Au retour du printemps, voir une silhouette piquante traverser la pelouse reste un moment magique pour la famille. Le Hérisson d’Europe (Erinaceus europaeus) rend pourtant un service concret au jardinier en dévorant limaces, escargots et vers blancs. En France, il fait partie des espèces totalement protégées depuis l’arrêté du 23 avril 2007 : il est interdit de le capturer, de le transporter ou de le garder en captivité. Accueillir cet allié au jardin demande donc quelques règles précises.
Pour attirer les hérissons dans votre jardin, tout se joue autour de trois axes : un abri sûr, une nourriture adaptée et l’élimination des dangers cachés. Ce guide s’appuie sur les recommandations de la Ligue de protection des oiseaux, de naturalistes et de sites comme Jardiner Malin pour proposer une check-list prête à l’emploi. L’objectif est de transformer un jardin ordinaire en jardin refuge pour hérisson, sans le domestiquer ni le mettre en danger.
Aménager un jardin refuge pour le Hérisson d’Europe
Un hérisson choisit les jardins où il trouve des cachettes et un sol vivant. Tas de feuilles, de branchages, haies épaisses, herbes hautes et compost offrent des abris pour se reposer ou élever les petits. En adoptant le principe du zéro pesticide, comme le conseille la Ligue de protection des oiseaux, on protège ce mammifère très sensible aux produits chimiques et les insectes dont il se nourrit.
Pour un gîte structuré, une caisse en bois retournée ou une cabane en planches suffit, à condition de la placer sous une haie ou contre un mur, à l’abri du vent, de la pluie et du soleil direct. Les naturalistes indiquent que ces abris servent à l’hibernation entre novembre et avril selon les régions. Il vaut mieux laisser l’intérieur vide : le hérisson y apportera lui-même feuilles et brindilles.
Nourrir et observer les hérissons sans les apprivoiser
« Mais même s’il est apprécié par toute la famille et qu’il vient tous les soirs faire un tour dans le jardin, il ne faut pas oublier qu’il reste un animal sauvage », avertit la Ligue de protection des oiseaux (LPO).

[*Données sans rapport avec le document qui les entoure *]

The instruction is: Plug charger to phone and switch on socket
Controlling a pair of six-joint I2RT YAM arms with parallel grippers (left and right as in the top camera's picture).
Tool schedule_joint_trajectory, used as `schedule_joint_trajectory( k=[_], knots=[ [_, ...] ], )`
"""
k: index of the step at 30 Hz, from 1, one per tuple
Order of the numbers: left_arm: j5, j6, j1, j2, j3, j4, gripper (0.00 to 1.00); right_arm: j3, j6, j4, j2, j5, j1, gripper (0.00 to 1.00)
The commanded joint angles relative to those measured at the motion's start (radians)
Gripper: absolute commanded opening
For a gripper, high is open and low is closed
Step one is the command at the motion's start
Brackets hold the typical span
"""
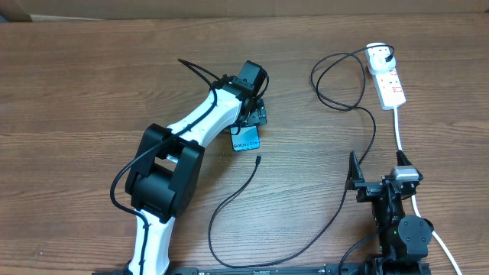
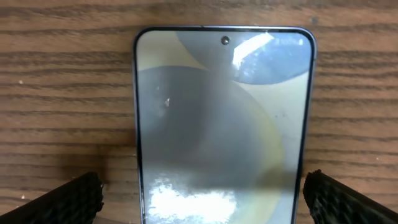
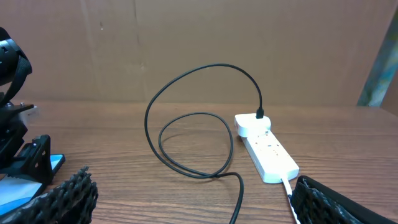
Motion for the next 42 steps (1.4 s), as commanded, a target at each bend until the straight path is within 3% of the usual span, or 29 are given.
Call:
schedule_joint_trajectory(
  k=[1,42],
  knots=[
    [-0.038,-0.036,-0.017,0.017,-0.012,0.0,1.0,-0.01,-0.002,0.006,-0.011,0.01,-0.003,1.0],
    [-0.013,-0.062,-0.02,0.045,-0.012,0.025,1.0,-0.01,-0.002,0.006,-0.011,0.01,-0.003,1.0]
  ],
)
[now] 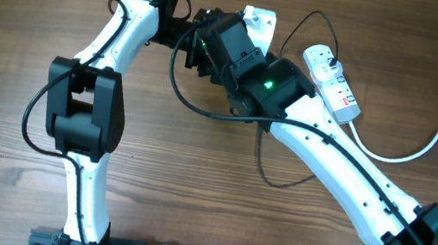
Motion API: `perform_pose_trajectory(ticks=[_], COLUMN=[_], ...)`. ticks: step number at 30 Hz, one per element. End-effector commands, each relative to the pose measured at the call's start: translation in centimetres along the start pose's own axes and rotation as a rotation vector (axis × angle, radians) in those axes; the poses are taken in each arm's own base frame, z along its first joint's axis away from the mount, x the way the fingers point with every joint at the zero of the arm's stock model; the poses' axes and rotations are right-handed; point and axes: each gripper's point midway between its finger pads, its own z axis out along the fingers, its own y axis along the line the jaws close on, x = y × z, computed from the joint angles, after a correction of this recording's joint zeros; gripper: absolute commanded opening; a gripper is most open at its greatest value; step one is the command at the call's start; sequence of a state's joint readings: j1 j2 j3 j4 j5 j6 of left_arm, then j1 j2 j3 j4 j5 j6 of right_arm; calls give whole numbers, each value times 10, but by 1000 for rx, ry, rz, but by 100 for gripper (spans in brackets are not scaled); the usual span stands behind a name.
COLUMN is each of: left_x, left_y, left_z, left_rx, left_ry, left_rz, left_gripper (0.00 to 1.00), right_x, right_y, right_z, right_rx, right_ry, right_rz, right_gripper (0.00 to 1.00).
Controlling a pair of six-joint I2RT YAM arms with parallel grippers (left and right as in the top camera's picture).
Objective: Plug charger to phone and switch on socket
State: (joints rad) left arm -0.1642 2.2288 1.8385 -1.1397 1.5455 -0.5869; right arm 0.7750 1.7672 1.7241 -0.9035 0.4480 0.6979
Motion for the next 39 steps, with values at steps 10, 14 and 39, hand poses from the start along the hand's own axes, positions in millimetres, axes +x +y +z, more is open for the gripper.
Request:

On observe donc à distance, sans flash ni caresses, près d’un nid comme ailleurs. Pour suivre l’espèce, la LPO a lancé la Mission hérisson ; son objectif est « Étudier les évolutions de population du Hérisson d’Europe sur plusieurs années », précise la Ligue de protection des oiseaux, au moyen de « tunnels à hérissons ».
Côté nourriture, la base reste la chasse nocturne : insectes, limaces, escargots, vers. Selon Jardiner Malin, un adulte avale 70 g par nuit. La LPO conseille de ne compléter qu’en cas de disette ou de sécheresse, avec des croquettes pour chat ou chien, un peu de viande cuite et de l’eau. Jamais de lait ni de pain, rappelle le site Jardiner Facile, sous peine de troubles digestifs.
Supprimer les dangers cachés dans votre jardin
Les fiches LPO recommandent de sécuriser piscines avec une planche pour remonter, de retirer filets au sol, grillages bas, boîtes et verre brisé, et de vérifier tas de feuilles avant tondeuse ou feu. Percer des ouvertures de 10 à 15 cm dans les clôtures crée des autoroutes à hérissons entre jardins.